I mean, that's really why I avoid all the 9/11 stuff, and what I find so uncomfortably embarrassing about it. For me, in many ways what this book was about ultimately was violence, and about cultural understandings of violence and how it can be used. A lot of the things in here shocked me because of the nature of the violence described -- far before we actually got to jihad, the accepted levels of violence in a lot of these cultures was astounding. For instance, okay, yes, we still have the death penalty here, which also shocks me, but in Saudi Arabia -- who are our friends over there (well, more or less, as far as these things go) -- capital punishment is effected through beheading. BEHEADING! HOLY SHIT! Maybe you think it's culturally insensitive or something that I consider that more gruesome than lethal injection, but man, I sure do.
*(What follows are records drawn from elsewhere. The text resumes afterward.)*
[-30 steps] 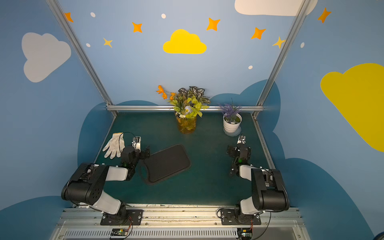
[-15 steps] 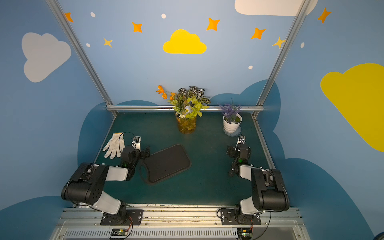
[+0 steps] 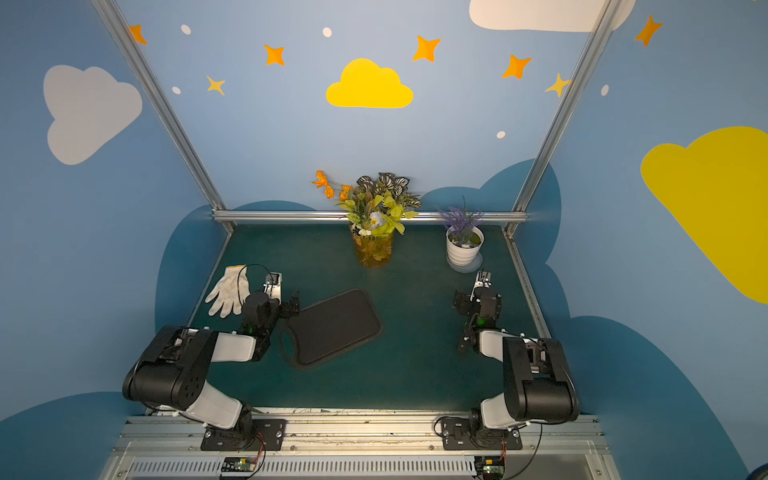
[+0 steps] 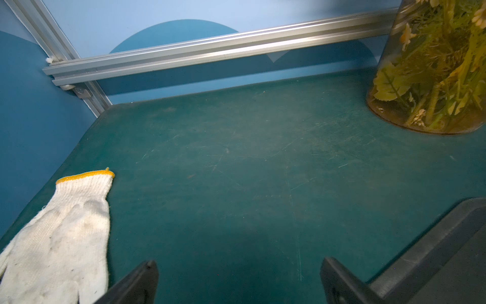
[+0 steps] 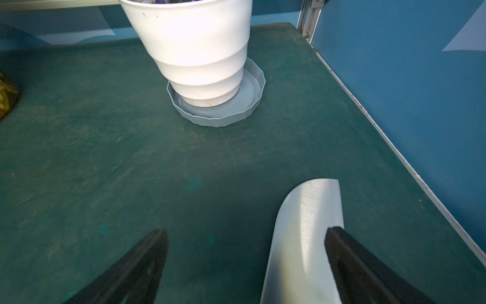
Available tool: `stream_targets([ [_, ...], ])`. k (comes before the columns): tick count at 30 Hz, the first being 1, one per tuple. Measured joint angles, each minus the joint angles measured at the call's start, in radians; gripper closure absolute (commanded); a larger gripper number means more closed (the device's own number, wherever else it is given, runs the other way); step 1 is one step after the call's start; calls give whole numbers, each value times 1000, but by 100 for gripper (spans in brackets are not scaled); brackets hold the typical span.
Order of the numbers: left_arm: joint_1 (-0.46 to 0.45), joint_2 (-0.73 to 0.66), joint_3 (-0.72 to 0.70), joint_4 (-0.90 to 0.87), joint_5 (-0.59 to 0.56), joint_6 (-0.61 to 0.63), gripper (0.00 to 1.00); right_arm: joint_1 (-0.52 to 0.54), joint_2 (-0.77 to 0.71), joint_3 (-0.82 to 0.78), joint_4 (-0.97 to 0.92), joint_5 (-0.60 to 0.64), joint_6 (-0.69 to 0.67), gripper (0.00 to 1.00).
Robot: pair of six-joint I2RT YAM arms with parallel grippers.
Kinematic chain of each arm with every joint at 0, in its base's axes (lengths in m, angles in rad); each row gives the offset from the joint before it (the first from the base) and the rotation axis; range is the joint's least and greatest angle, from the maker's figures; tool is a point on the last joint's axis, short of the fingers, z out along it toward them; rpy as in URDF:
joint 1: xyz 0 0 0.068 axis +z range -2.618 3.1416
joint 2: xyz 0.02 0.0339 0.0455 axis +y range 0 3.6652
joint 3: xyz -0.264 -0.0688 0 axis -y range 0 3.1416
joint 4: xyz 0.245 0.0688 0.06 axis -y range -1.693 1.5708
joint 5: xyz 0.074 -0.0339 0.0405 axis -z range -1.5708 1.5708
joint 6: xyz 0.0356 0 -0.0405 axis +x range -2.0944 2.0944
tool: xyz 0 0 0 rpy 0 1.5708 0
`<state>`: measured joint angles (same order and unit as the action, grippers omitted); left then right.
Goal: Align the knife with the edge of the cutting board
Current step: Adjust the work surface at the center of the board.
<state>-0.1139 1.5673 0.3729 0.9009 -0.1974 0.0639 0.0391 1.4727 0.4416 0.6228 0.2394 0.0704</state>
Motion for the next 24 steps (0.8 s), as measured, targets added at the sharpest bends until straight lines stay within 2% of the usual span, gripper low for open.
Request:
stream_targets([
  [3,-2,-7,-3,-3,-15,-2,0,12,-13,3,-31,36,1,2],
  [7,-28,-50,-13,-8,-65,3,0,22,-85,63,-192,121,31,2],
  [10,-49,-120,-2,-86,-121,-1,0,17,-143,142,-309,175,85,2],
  [16,-51,-314,164,-401,-239,-61,0,1,-182,302,-571,193,196,2],
  [24,-56,-483,416,-895,-318,-259,0,1,-237,393,-837,70,274,2],
])
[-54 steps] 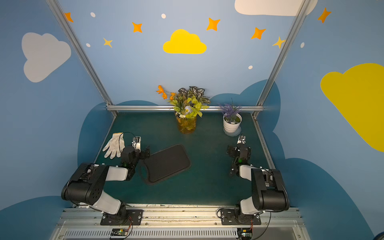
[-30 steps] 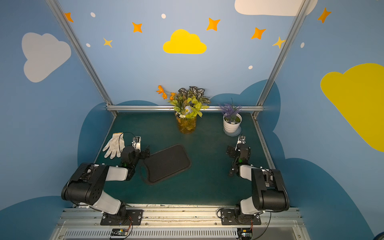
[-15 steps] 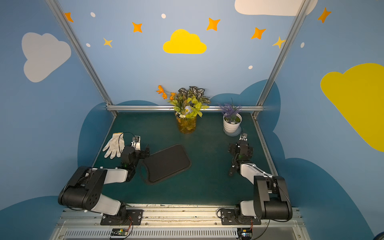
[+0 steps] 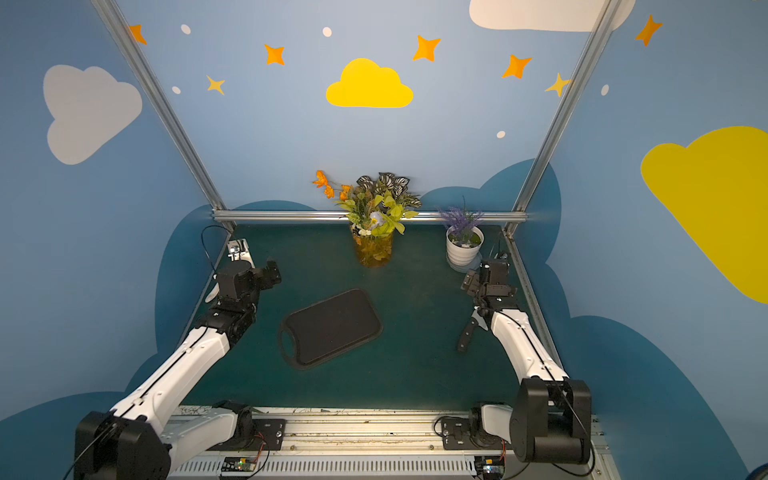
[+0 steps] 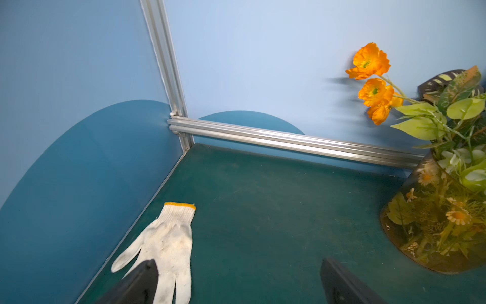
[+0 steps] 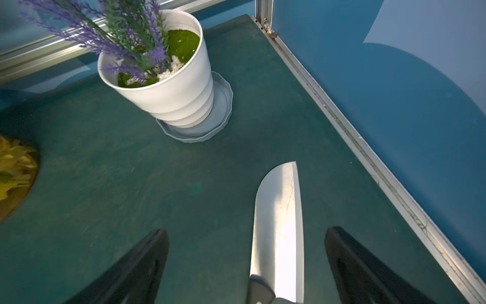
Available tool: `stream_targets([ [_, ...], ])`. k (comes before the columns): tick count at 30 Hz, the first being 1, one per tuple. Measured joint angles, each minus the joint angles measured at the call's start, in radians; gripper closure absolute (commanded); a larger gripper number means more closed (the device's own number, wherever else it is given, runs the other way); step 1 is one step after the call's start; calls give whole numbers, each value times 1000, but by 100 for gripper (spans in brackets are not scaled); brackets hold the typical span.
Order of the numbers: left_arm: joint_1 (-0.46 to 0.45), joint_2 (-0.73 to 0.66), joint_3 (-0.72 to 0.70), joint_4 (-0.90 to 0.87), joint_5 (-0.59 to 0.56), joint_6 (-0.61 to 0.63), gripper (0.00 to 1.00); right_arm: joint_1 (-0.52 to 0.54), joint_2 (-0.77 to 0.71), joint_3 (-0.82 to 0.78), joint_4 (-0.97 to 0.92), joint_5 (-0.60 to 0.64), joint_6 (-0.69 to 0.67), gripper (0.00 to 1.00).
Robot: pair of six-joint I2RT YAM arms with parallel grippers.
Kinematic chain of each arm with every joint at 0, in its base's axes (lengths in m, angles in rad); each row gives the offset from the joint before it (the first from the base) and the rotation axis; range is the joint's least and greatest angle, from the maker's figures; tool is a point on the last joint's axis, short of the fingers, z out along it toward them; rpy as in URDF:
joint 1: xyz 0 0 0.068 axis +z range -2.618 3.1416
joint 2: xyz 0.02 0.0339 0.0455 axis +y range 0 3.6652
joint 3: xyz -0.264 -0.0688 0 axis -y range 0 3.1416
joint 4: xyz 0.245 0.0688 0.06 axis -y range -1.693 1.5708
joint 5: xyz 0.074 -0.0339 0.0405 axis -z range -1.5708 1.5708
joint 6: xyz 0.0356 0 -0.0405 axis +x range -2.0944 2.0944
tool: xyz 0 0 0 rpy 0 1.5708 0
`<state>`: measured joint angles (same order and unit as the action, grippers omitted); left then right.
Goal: Align the knife with the edge of the cutting board
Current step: Adjust the work surface at the center of the board.
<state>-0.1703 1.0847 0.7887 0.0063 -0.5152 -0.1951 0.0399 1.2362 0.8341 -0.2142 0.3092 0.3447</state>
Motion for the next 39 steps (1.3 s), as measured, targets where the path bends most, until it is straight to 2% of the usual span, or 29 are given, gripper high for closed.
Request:
stream_targets([
  [6,5,-48,74,-315,19,-125,0,2,-100,11,-86,-92,32,2],
  [10,10,-50,111,-499,85,-189,0,13,-118,58,-146,-164,39,2],
  [15,13,-37,120,-656,187,-266,0,62,-114,102,-203,-284,40,2],
  [21,12,26,90,-745,291,-386,0,193,-56,160,-267,-372,23,2],
  [32,-1,149,-27,-769,380,-565,0,372,219,230,-299,-470,20,2],
  [39,-3,231,-81,-724,423,-622,0,478,494,417,-302,-529,36,2],
])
That's just one example though: the wider culture that suicide bombers grow out of is one that seems to have a great deal more familiarity -- and thus perhaps, to some extent, comfort -- with actual violence than our own.

I say "actual" violence because there is a pretty great scene in here towards the end when -- I hope I'm not getting the details wrong, I can't find it, sorry if this is wrong -- the al-Qaeda guys are sitting around in some caves in Afghanistan watching Arnold Schwarzenegger movies to get ideas for their hijackings. One unexpected impact this book, though its good v. evil presentation, had was in making me question my own culture in a different way than I usually do. I was raised to be critical of American values, even while being so obliviously embedded within and formed by them that I couldn't even fully identify what they were. By explicating the terrorists' beef with the U.S. in such detail, Wright helped me see better why it is exactly that they "hate our freedoms," and what these freedoms are, and of which ingredients is brewed the American Kool Aid is that I was raised on... and remain ideologically committed to drinking.

Maybe the amount of sentimentalism and exceptionalism that goes along with American discourse about 9/11 bothers me so much because I secretly feel some of it too. There are embarrassing things about being an American in this era, and the 9/11 stuff makes me feel a lot of them strongly. As I said at the outset, I am provincial and sheltered, and in this I am fairly representative of my countrymen. I haven't traveled much, but I lived in New York for several years, and descriptions of mass death there do affect me more than those of even more horrific violence in far-off Afghanistan, Egypt, Algeria, or Kenya.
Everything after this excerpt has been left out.